**ASSIGNMENT**:
Number of lines with the string "green" in the entries below: report it, and nothing besides.

**STORED DATA**:

○ ○ ○ ○ ○

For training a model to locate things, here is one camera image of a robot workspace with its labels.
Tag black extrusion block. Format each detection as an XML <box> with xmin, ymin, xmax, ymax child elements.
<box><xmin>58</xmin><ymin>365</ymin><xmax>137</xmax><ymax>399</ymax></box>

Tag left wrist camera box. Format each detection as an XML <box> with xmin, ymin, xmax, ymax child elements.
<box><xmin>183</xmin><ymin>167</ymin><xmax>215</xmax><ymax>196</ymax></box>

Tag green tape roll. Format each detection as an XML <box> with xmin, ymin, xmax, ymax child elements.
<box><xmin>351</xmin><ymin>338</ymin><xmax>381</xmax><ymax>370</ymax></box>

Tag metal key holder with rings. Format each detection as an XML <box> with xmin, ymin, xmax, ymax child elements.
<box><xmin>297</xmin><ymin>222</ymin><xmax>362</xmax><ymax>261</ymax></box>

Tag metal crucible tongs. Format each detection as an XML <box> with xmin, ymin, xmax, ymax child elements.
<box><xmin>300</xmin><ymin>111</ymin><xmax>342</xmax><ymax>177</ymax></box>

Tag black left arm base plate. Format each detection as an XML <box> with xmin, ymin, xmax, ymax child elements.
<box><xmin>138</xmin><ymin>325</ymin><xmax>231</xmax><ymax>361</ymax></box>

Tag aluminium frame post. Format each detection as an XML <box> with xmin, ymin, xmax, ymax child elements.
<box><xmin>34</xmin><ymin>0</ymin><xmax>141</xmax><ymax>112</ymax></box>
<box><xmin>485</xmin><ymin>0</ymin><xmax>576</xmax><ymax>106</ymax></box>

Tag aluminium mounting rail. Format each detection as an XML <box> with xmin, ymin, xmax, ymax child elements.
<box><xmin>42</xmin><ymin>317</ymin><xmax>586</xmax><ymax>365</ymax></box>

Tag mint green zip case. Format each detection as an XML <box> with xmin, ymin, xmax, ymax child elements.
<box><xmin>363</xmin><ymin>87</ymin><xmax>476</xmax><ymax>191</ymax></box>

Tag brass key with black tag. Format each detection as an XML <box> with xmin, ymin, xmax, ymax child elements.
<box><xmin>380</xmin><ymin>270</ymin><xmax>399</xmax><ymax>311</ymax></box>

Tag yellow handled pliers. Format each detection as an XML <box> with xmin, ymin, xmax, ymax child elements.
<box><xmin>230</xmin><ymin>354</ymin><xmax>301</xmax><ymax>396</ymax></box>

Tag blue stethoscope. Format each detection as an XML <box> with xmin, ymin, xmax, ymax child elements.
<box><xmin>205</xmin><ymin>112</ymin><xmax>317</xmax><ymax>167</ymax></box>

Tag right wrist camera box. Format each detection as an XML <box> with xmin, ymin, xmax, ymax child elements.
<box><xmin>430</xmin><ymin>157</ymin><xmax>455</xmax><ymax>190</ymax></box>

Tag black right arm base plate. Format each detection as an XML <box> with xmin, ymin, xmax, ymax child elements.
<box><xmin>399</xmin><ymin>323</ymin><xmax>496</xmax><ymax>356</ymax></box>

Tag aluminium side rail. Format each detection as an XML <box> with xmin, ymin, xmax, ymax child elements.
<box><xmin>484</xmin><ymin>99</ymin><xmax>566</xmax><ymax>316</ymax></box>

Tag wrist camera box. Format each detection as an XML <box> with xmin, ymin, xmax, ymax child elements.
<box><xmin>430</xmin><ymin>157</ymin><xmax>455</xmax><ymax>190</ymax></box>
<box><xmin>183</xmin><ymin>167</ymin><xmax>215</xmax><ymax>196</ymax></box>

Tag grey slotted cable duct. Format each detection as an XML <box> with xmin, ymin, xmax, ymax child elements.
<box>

○ ○ ○ ○ ○

**PROBLEM SOLUTION**:
2